Please return the listing below exactly, without any of its pictures.
━━━━━ Exercise material ━━━━━
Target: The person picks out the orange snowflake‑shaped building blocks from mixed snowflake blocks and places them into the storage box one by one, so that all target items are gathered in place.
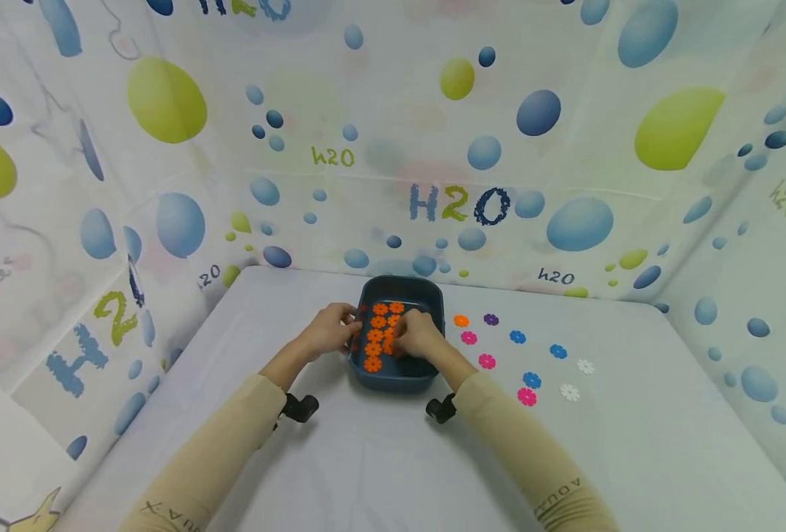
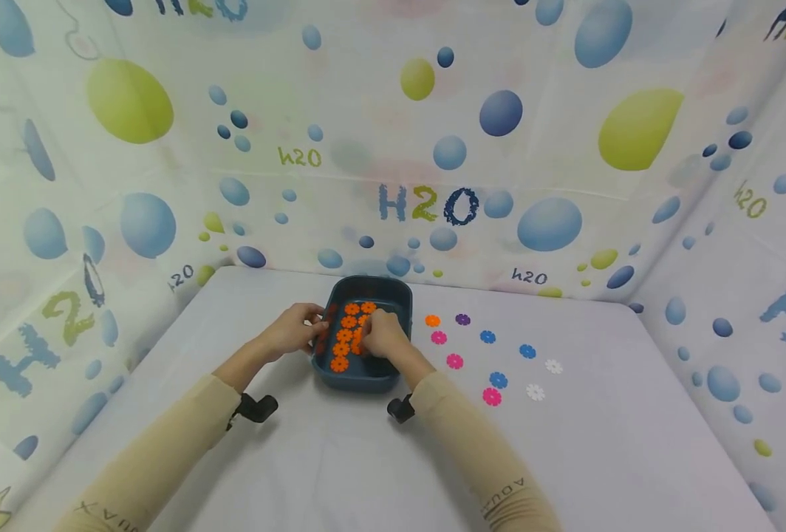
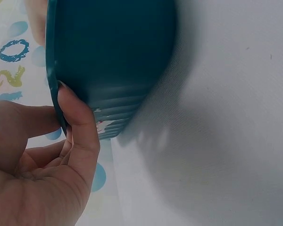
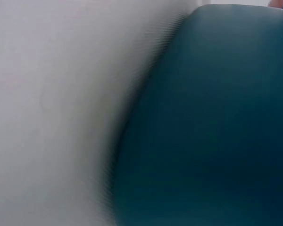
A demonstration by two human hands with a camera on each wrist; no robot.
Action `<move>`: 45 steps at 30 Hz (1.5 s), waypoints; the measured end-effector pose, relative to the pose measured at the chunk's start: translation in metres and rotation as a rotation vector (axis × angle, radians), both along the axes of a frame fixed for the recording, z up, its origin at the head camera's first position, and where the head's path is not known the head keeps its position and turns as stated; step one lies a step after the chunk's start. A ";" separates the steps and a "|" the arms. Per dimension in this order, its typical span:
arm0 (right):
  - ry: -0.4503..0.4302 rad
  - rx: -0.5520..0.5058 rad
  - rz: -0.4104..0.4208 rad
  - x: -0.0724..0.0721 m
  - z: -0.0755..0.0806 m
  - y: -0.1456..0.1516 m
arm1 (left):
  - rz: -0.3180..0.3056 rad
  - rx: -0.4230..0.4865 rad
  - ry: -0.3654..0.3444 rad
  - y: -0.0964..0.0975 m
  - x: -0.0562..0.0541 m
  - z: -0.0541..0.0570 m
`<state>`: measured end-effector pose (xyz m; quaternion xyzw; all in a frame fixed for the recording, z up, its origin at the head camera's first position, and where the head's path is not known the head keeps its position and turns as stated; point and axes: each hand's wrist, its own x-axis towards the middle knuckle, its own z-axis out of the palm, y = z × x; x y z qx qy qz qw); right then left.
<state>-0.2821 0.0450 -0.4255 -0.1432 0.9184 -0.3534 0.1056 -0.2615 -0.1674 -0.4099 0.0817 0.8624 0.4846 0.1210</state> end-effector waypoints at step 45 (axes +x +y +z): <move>0.153 0.078 0.109 0.021 0.040 0.026 | -0.003 -0.030 0.017 0.001 0.001 -0.004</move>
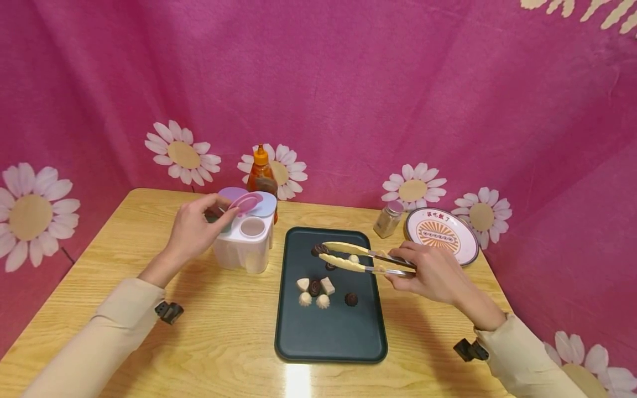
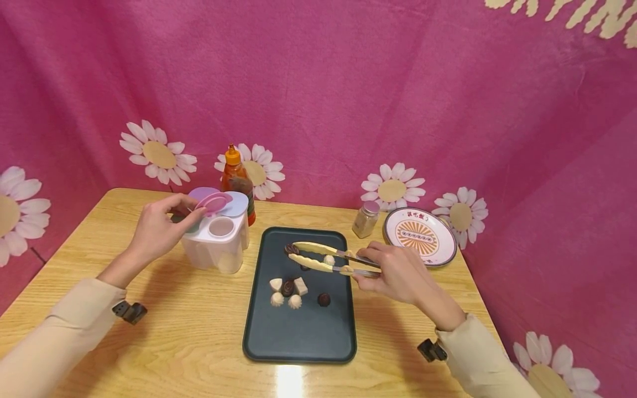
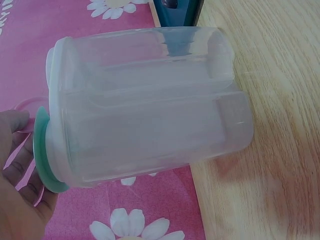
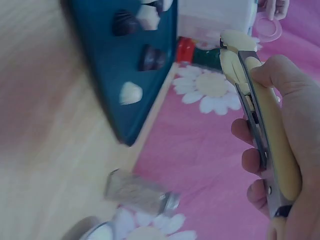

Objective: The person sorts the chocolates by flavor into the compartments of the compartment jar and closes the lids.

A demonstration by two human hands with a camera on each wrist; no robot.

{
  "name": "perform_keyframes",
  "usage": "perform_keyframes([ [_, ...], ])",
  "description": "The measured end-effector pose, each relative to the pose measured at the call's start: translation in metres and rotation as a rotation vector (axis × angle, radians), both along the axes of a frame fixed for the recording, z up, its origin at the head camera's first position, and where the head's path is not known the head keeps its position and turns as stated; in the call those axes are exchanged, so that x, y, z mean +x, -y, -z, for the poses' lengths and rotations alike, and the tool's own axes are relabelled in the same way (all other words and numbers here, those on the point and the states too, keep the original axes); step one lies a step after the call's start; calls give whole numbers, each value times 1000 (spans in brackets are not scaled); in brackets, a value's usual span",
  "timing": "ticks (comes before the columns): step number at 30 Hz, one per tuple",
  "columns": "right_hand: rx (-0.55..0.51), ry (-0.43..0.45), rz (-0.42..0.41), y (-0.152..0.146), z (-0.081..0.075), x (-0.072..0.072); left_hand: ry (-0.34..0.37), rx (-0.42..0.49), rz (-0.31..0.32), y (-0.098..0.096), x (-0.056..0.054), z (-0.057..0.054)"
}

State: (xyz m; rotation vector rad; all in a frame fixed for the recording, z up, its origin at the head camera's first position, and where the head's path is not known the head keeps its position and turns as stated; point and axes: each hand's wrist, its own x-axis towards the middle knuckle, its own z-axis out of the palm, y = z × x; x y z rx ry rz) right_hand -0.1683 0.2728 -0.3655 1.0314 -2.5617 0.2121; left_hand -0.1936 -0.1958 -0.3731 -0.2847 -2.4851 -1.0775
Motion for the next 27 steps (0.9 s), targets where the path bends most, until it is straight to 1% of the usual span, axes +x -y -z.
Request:
perform_keyframes([
  [5, 17, -14, -25, 23, -16, -11, 0, -3, -1, 0, 0, 0],
  [10, 10, -35, -82, 47, -27, -24, 4, 2, -1, 0, 0, -1],
  [15, -12, -51, -141, 71, -33, -37, -6, 4, 0, 1, 0, -1],
  [19, -12, -45, -159, 87, -37, -45, -20, 3, 6, 0, 0, 0],
  [27, 15, -16, -192, 110, -42, -55, -11, 4, 14, -1, 1, 0],
])
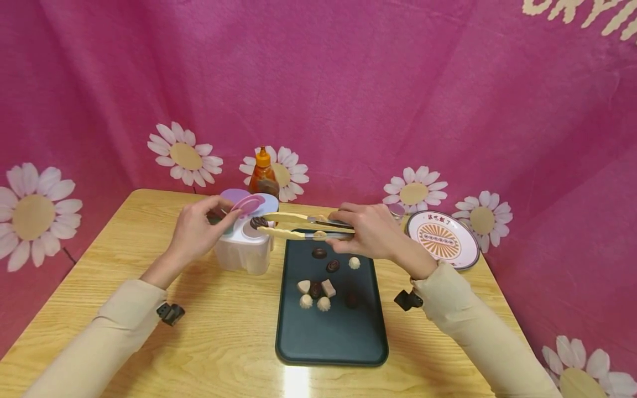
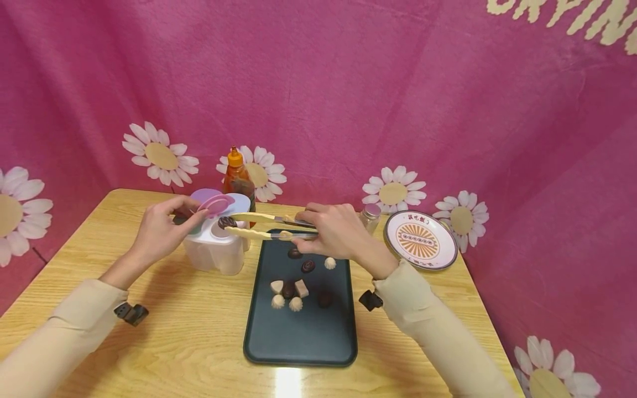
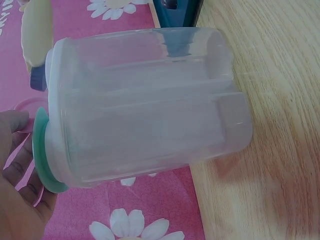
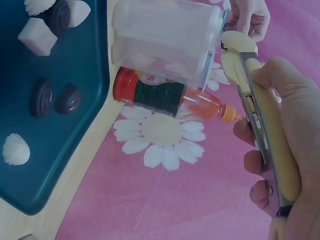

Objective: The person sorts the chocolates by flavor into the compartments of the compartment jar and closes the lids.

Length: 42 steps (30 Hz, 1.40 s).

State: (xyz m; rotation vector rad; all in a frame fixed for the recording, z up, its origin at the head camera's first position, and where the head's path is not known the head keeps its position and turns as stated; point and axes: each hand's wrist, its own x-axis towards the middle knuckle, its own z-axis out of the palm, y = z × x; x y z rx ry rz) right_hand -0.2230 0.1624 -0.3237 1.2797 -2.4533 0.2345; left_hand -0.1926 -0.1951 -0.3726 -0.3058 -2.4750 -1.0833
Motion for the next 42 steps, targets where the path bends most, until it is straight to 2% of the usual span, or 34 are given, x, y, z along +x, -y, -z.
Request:
perform_keyframes([
  [14, 11, -1, 11, 5, -1, -1, 28, -7, -11, 0, 1, 0],
  [26, 7, -3, 15, 4, -2, 0, 22, -7, -14, 1, 0, 1],
  [30, -2, -27, 31, -2, -4, 5, 25, -10, -11, 0, -1, 1],
  [37, -32, -121, 31, -29, 0, 20, 35, -7, -20, 0, 0, 0],
  [42, -32, -84, 90, -55, 8, 34, 26, -5, -13, 1, -1, 1],
])
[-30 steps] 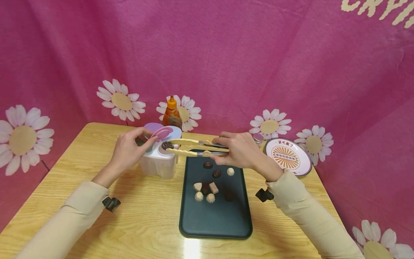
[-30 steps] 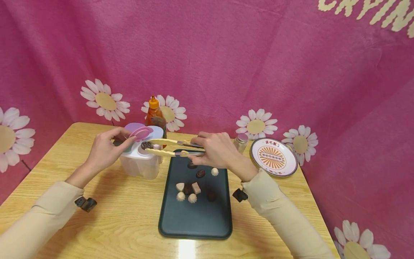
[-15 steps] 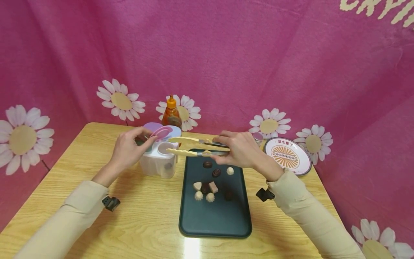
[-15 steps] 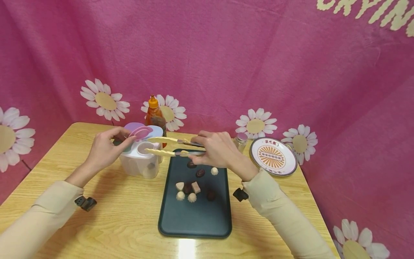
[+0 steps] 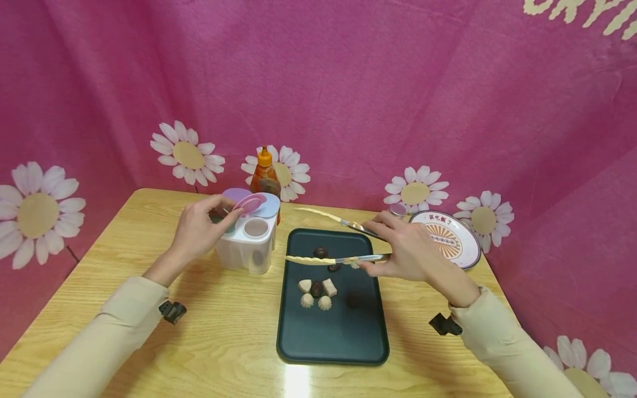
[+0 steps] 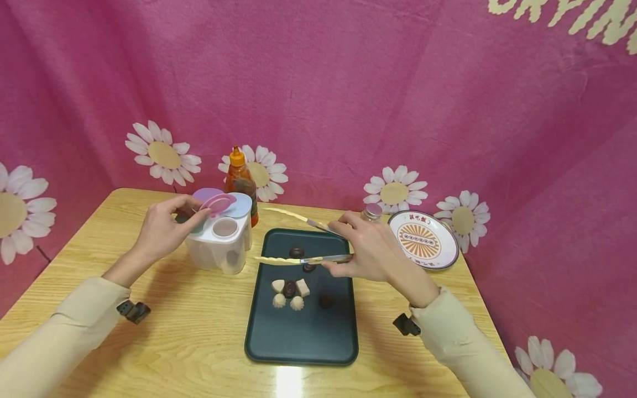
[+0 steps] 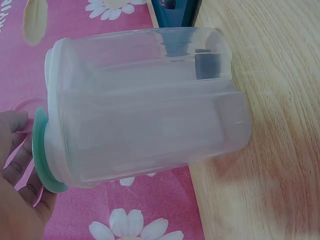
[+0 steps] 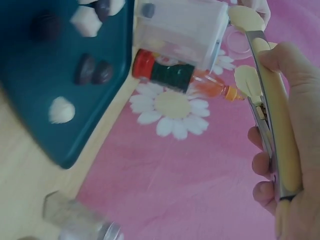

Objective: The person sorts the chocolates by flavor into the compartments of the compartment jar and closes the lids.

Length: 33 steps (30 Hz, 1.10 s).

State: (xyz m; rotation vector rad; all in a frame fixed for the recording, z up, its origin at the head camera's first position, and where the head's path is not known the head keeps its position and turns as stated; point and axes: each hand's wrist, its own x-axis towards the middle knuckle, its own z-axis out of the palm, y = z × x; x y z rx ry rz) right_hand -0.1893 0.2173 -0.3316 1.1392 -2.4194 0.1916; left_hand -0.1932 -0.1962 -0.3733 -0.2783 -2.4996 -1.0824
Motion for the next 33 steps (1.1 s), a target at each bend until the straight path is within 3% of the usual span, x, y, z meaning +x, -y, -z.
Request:
perform_keyframes([
  [6, 13, 94, 132, -31, 9, 20, -3, -8, -1, 0, -1, 2],
  [9, -6, 90, 173, -45, 14, 28, -8, -9, -2, 0, -1, 2],
  [25, -18, 132, 300, -102, 51, 68, -10, 6, 5, 0, -1, 3],
  [33, -16, 134, 331, -113, 68, 82, -11, 9, 1, 0, -1, 2],
])
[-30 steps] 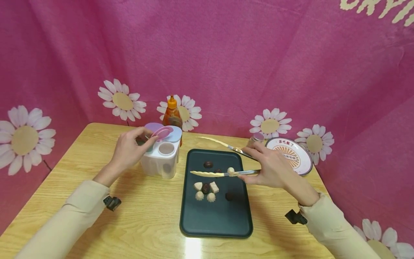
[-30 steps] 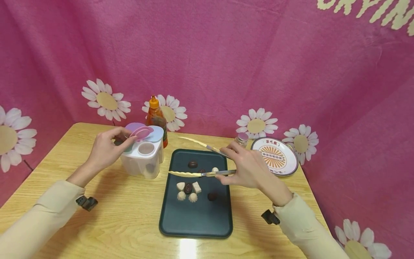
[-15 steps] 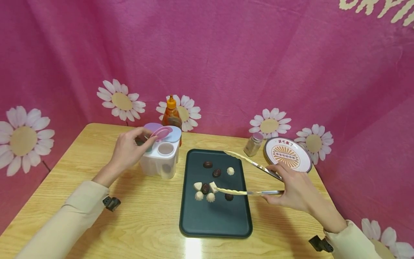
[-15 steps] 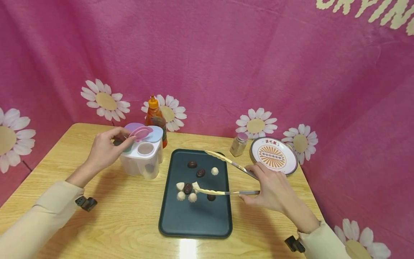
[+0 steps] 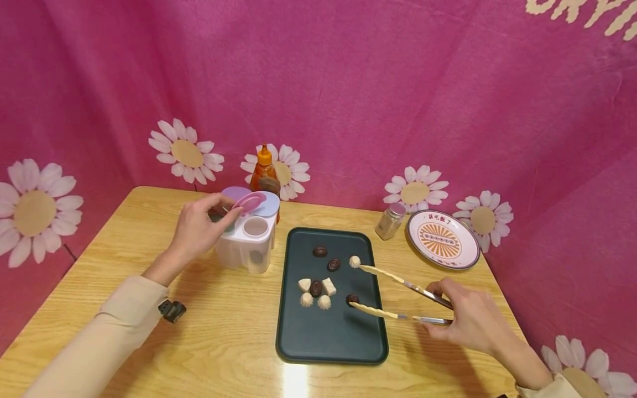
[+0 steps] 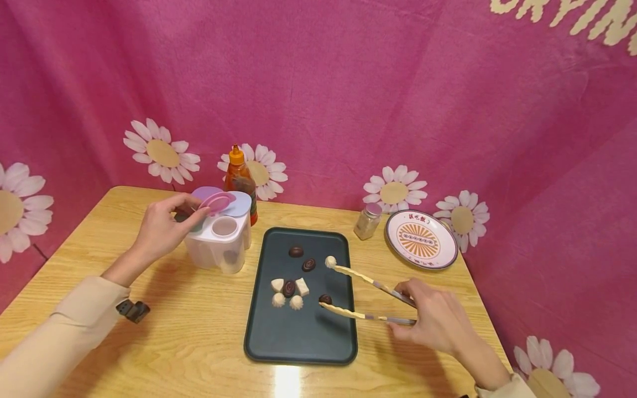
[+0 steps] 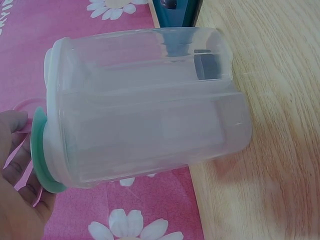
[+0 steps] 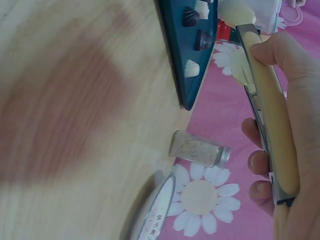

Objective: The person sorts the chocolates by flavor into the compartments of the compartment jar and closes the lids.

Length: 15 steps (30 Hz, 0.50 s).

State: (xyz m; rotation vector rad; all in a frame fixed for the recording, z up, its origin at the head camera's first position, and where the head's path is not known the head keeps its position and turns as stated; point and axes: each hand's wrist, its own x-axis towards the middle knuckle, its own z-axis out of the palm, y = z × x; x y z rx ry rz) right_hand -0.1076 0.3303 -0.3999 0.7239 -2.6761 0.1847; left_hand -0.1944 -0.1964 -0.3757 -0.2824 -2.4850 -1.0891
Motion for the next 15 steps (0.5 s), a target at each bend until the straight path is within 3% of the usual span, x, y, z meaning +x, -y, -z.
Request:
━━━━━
_Problem solution_
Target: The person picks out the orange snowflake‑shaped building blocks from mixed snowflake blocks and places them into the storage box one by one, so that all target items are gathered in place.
A demonstration by two human hands with a camera on each wrist; no robot.
Action `<move>`: 45 steps at 30 Hz (1.5 s), waypoints; the measured end-effector pose, relative to the pose measured at the chunk's start: translation in metres and rotation as a rotation vector (axis × angle, radians), both along the axes of a frame fixed for the recording, z up, its origin at the head camera's first position, and where the head's path is not known the head keeps its position and turns as stated; step one lies a step after the chunk's start. A ";" separates the steps and a "|" the arms. Per dimension in this order, its typical span:
arm0 (right):
  - ry: -0.4503..0.4302 rad
  - rx: -0.5520..0.5058 rad
  - rz: -0.4104..0.4208 rad
  - x: -0.0724..0.0721 m
  - z: -0.0755..0.0806 m
  - y: -0.1456..0.1516 m
arm1 (left):
  - rz: -0.3180..0.3056 rad
  - rx: -0.4230..0.4865 rad
  - ry: -0.3654..0.3444 rad
  - y: -0.0964..0.0975 m
  - x: -0.0562..0.0541 m
  - z: -0.0541..0.0570 m
`<state>`: measured end-effector pose (xyz m; quaternion xyzw; all in a frame fixed for the recording, z up, its origin at the head camera's first position, and where the head's path is not known the head keeps its position and turns as stated; point and axes: each hand's wrist, its own x-axis towards the middle knuckle, its own z-axis out of the palm, y = z × x; x y z qx qy qz qw); right then left.
<state>-0.2821 0.0450 -0.4255 -0.1432 0.9184 -0.3534 0.1056 -0.2615 -0.1674 -0.4099 0.0817 0.8624 0.4846 0.1210</state> end-effector waypoints at step 45 (axes +x +y +z): <move>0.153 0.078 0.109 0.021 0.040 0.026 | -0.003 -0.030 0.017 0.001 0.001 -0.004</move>

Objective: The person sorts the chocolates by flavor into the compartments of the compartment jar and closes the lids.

A demonstration by two human hands with a camera on each wrist; no robot.

{
  "name": "perform_keyframes",
  "usage": "perform_keyframes([ [_, ...], ])",
  "description": "The measured end-effector pose, each relative to the pose measured at the call's start: translation in metres and rotation as a rotation vector (axis × angle, radians), both along the axes of a frame fixed for the recording, z up, its origin at the head camera's first position, and where the head's path is not known the head keeps its position and turns as stated; in the call those axes are exchanged, so that x, y, z mean +x, -y, -z, for the poses' lengths and rotations alike, and the tool's own axes are relabelled in the same way (all other words and numbers here, those on the point and the states too, keep the original axes); step one lies a step after the call's start; calls give whole numbers, each value times 1000 (spans in brackets are not scaled); in brackets, a value's usual span",
  "timing": "ticks (comes before the columns): step number at 30 Hz, one per tuple",
  "columns": "right_hand: rx (-0.55..0.51), ry (-0.43..0.45), rz (-0.42..0.41), y (-0.152..0.146), z (-0.081..0.075), x (-0.072..0.072); left_hand: ry (-0.34..0.37), rx (-0.42..0.49), rz (-0.31..0.32), y (-0.098..0.096), x (-0.056..0.054), z (-0.057..0.054)"
}

State: (xyz m; rotation vector rad; all in a frame fixed for the recording, z up, its origin at the head camera's first position, and where the head's path is not known the head keeps its position and turns as stated; point and axes: each hand's wrist, its own x-axis towards the middle knuckle, its own z-axis out of the palm, y = z × x; x y z rx ry rz) right_hand -0.1683 0.2728 -0.3655 1.0314 -2.5617 0.2121; left_hand -0.1936 -0.1958 -0.3731 -0.2847 -2.4851 -1.0775
Motion for the next 27 steps (0.9 s), targets where the path bends most, until it is straight to 1% of the usual span, axes +x -y -z.
Request:
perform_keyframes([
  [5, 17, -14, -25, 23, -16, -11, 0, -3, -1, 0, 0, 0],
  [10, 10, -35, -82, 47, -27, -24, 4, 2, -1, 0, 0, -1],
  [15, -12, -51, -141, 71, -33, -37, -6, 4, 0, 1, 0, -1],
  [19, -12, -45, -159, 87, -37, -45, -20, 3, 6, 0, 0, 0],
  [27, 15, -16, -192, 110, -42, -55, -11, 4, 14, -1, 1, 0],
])

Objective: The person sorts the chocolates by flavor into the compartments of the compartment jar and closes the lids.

Length: 42 steps (30 Hz, 1.40 s).

State: (xyz m; rotation vector rad; all in a frame fixed for the recording, z up, its origin at the head camera's first position, and where the head's path is not known the head keeps its position and turns as stated; point and axes: each hand's wrist, its own x-axis towards the middle knuckle, its own z-axis out of the palm, y = z × x; x y z rx ry rz) right_hand -0.2230 0.1624 -0.3237 1.2797 -2.4533 0.2345; left_hand -0.1926 -0.1951 -0.3726 -0.3058 -2.4750 -1.0833
Motion for the next 42 steps, targets where the path bends most, until it is straight to 2% of the usual span, or 34 are given, x, y, z along +x, -y, -z.
Request:
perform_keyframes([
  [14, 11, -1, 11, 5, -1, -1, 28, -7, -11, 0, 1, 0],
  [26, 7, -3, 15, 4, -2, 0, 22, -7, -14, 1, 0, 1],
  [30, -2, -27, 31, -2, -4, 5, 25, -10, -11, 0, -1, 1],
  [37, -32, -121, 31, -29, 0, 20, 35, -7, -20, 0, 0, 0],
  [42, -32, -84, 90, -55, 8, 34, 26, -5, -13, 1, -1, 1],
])
[-30 steps] 
[-30 steps] 
[-15 steps] 
[-15 steps] 
[+0 steps] 
[+0 steps] 
[+0 steps] 
[+0 steps] 

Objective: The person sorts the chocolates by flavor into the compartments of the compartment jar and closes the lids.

Length: 33 steps (30 Hz, 1.10 s).

State: (xyz m; rotation vector rad; all in a frame fixed for the recording, z up, its origin at the head camera's first position, and where the head's path is not known the head keeps its position and turns as stated; point and axes: each hand's wrist, its own x-axis towards the middle knuckle, its own z-axis out of the palm, y = z × x; x y z rx ry rz) right_hand -0.1893 0.2173 -0.3316 1.1392 -2.4194 0.1916; left_hand -0.1932 -0.1962 -0.3733 -0.2783 -2.4996 -1.0824
Motion for the next 33 steps (1.1 s), a target at each bend until the straight path is within 3% of the usual span, x, y, z meaning +x, -y, -z.
Request:
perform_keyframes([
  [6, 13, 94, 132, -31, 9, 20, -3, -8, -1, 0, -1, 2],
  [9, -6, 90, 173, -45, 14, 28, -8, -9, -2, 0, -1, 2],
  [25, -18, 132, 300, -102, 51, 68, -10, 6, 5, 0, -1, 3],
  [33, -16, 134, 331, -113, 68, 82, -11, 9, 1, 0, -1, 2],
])
[-30 steps] 
[-30 steps] 
[-15 steps] 
[-15 steps] 
[+0 steps] 
[+0 steps] 
[+0 steps] 
[+0 steps] 

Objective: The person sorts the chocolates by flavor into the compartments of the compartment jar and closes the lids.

Length: 15 steps (30 Hz, 0.50 s).

State: (xyz m; rotation vector rad; all in a frame fixed for the recording, z up, its origin at the head camera's first position, and where the head's path is not known the head keeps its position and turns as stated; point and axes: each hand's wrist, its own x-axis towards the middle knuckle, its own z-axis out of the palm, y = z × x; x y z rx ry rz) right_hand -0.1076 0.3303 -0.3999 0.7239 -2.6761 0.1847; left_hand -0.1944 -0.1964 -0.3757 -0.2824 -2.4850 -1.0891
Motion for the next 15 steps (0.5 s), a target at each bend until the straight path is within 3% of the usual span, x, y, z meaning +x, -y, -z.
Request:

Nothing further is required of this output.